Al di fuori dunque della parabola complessiva, comunque piacevole e godibile lungo il minutaggio piuttosto corposo di due ore e mezza, la messa in scena si concentra e brilla interamente attorno a due focus centrali, la fisicità delle corse e l’introspezione del drammatico decorso di Ken Miles (la cui vita è fatto storico, ma eviteremo comunque anticipazioni in tal senso). Quest’ultimo, che – lo ribadiamo – trova le proprie fondamenta su una prova fenomenale di Christian Bale, raccoglie il nocciolo privato ed emozionale di tutto ciò destinato ad avvenire dietro la facciata.

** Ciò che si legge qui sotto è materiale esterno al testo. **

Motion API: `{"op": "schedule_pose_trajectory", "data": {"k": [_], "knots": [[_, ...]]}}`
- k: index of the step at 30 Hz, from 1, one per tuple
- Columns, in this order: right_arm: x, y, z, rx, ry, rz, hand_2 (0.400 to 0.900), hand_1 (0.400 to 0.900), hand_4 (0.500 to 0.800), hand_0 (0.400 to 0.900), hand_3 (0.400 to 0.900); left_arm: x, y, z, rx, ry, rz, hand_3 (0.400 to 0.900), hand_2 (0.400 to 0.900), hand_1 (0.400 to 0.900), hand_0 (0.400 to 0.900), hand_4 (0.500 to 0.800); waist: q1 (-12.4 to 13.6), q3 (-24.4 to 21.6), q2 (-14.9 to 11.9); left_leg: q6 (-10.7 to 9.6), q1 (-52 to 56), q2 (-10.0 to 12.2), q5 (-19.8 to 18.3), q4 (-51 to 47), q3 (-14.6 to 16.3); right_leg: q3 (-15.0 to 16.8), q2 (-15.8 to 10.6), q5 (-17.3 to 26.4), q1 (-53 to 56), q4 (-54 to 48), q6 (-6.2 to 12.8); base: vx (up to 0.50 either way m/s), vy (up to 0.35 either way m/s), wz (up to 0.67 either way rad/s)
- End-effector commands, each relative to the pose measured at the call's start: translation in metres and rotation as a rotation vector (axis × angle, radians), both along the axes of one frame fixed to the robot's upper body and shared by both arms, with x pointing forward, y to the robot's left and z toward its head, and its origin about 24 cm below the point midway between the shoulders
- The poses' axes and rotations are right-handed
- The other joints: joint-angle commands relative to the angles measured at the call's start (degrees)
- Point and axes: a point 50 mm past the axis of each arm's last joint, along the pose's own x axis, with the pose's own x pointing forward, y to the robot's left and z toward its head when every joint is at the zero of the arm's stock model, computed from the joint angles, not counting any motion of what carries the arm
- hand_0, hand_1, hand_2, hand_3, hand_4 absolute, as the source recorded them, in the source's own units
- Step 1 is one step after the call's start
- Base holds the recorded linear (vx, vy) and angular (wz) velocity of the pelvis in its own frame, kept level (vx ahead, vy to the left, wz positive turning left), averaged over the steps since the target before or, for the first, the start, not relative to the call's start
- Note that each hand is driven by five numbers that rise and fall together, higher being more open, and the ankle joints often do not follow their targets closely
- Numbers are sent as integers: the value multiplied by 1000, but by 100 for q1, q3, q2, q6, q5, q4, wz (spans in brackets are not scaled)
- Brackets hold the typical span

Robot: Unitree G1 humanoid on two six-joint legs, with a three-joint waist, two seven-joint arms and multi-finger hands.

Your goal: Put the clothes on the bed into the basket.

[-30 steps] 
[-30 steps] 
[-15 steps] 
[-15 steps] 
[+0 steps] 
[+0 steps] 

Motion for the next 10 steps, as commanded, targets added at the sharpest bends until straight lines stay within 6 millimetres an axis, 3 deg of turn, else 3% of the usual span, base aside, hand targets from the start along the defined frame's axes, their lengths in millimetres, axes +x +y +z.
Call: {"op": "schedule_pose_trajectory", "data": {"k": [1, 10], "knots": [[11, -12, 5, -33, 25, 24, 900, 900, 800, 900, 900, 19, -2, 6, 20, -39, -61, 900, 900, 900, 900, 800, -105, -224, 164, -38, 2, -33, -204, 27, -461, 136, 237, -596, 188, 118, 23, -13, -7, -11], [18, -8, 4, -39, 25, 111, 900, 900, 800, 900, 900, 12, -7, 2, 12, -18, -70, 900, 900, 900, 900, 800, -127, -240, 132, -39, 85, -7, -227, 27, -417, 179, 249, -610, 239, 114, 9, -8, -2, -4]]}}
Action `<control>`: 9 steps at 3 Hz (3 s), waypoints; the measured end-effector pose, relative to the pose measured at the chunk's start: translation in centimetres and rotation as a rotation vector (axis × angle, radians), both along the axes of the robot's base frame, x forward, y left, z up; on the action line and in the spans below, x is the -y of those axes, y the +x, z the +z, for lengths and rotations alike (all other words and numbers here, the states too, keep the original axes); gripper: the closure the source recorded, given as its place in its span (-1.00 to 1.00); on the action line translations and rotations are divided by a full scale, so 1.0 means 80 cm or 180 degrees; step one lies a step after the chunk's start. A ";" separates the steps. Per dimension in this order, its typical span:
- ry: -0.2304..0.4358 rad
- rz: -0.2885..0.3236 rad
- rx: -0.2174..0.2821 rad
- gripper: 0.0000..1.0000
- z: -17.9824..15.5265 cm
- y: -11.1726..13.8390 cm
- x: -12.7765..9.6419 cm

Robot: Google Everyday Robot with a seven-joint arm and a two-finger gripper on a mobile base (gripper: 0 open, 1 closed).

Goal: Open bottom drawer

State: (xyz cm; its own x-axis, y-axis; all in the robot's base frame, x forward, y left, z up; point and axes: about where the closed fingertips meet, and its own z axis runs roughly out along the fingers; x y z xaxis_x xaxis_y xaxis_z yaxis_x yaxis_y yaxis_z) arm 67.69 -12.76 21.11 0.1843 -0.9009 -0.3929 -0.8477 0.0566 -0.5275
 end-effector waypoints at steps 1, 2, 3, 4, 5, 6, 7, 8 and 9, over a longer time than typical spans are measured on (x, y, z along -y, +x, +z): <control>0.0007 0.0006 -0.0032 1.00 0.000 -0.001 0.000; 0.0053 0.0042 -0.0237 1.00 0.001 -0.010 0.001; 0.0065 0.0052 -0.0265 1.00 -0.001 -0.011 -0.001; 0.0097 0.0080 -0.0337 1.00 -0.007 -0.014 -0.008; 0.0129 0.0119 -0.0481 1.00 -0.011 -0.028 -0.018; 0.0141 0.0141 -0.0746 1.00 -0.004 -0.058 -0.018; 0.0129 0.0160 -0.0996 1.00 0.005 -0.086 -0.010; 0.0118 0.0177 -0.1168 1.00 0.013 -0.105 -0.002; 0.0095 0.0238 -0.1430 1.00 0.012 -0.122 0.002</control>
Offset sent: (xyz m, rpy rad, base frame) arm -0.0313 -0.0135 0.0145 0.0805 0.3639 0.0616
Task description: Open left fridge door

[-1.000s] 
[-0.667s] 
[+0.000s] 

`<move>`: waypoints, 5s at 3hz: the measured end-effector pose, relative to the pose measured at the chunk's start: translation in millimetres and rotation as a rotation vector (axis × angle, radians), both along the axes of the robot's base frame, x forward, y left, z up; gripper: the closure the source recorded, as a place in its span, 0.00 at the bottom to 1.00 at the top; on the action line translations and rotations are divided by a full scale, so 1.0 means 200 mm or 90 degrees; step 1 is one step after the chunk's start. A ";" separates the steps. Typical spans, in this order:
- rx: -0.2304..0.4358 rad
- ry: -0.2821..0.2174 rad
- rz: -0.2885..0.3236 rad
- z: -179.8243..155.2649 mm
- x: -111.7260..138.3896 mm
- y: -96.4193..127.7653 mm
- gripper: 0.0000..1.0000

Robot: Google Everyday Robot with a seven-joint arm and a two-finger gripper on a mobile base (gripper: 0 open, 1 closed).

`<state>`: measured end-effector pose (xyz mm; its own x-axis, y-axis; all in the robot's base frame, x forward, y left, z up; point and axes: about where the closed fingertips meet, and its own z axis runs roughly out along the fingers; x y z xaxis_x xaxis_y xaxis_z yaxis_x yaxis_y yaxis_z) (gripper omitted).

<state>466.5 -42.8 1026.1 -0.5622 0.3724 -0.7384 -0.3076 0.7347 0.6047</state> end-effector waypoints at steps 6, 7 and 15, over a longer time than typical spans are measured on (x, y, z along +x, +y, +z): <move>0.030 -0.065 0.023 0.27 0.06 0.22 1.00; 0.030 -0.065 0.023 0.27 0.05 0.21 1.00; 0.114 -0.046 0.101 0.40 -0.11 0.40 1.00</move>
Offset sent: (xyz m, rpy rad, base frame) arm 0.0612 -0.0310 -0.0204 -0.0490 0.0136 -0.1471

Un uomo non disposto al compromesso, legato alla propria famiglia e poco avvezzo a qualsiasi fenomeno di costume; la figura di Bale scorre al limite di un’ironia sferzante e piacevole, che rende a contrasto il grigiore dei piani alti un qualcosa dai tratti decisamente grotteschi (come vedrete con l’Henry Ford II di Tracy Letts e l’Enzo Ferrari del bravissimo Remo Girone). Inevitabile che il Carroll Shelby di Matt Damon assuma forse un ruolo di supporto rispetto all’importanza capitale dell’altro co-protagonista, come forse un Brad Pitt poteva rubare la scena ad un Leonardo DiCaprio, se vogliamo usare l’esempio recente di C’era una volta a…Hollywood.
Le note malinconiche di una fotografia spesso degna di essere incorniciata (grande lavoro di Phedon Papamichael) oscillano in armonia con movimenti di macchina delicati e compassati, in grado di sottolineare il profondo sostrato dietro la relazione di Miles e suo figlio (Noah Jupe), marchio di un’eredità immortale al di là del senso di chiusura di vita e morte. Sì, perché prima di essere un immenso film di corse dinamiche, Le Mans ’66 è una lente di ingrandimento negli abissi del saliscendi dell’esistenza, attraverso ogni frame sospeso nella riflessione dello spettatore.
A fianco tuttavia di una prima metà (quasi) in toto dedicata all’esplorazione di quanto suddetto, si sviluppa una seconda in cui la dimensione tecnica esplode con un fragore assordante, sincronizzando il ritmo cardiaco del pubblico con ogni curva, ogni rettilineo, ogni sussulto del cambio della Ford GT40.
Le inquadrature di Mangold catturano la claustrofobia degli abitacoli, come precisi movimenti di macchina la convulsione delle fasi più concitate della gara, quella 24 ore di Le Mans instancabile dal sorgere del sole al tramonto, passando per una notte interminabili. Qui come naturale la pellicola raggiunge orizzonti tecnici davvero notevoli, specie per merito di un sound editing e mixing sinceramente da Oscar, elementi essenziali per una resa convincente di una riproduzione tanto dettagliata quanto catalizzante.
La nostra promozione per Le Mans ’66 è insomma assoluta, giustificata da interpretazioni in assoluto marmoree e da una direzione di Mangold che non smette di confermare il suo talento.
Vi ricordiamo che Le Mans ’66 arriverà nelle sale italiane con 20th Century Fox dal 14 novembre.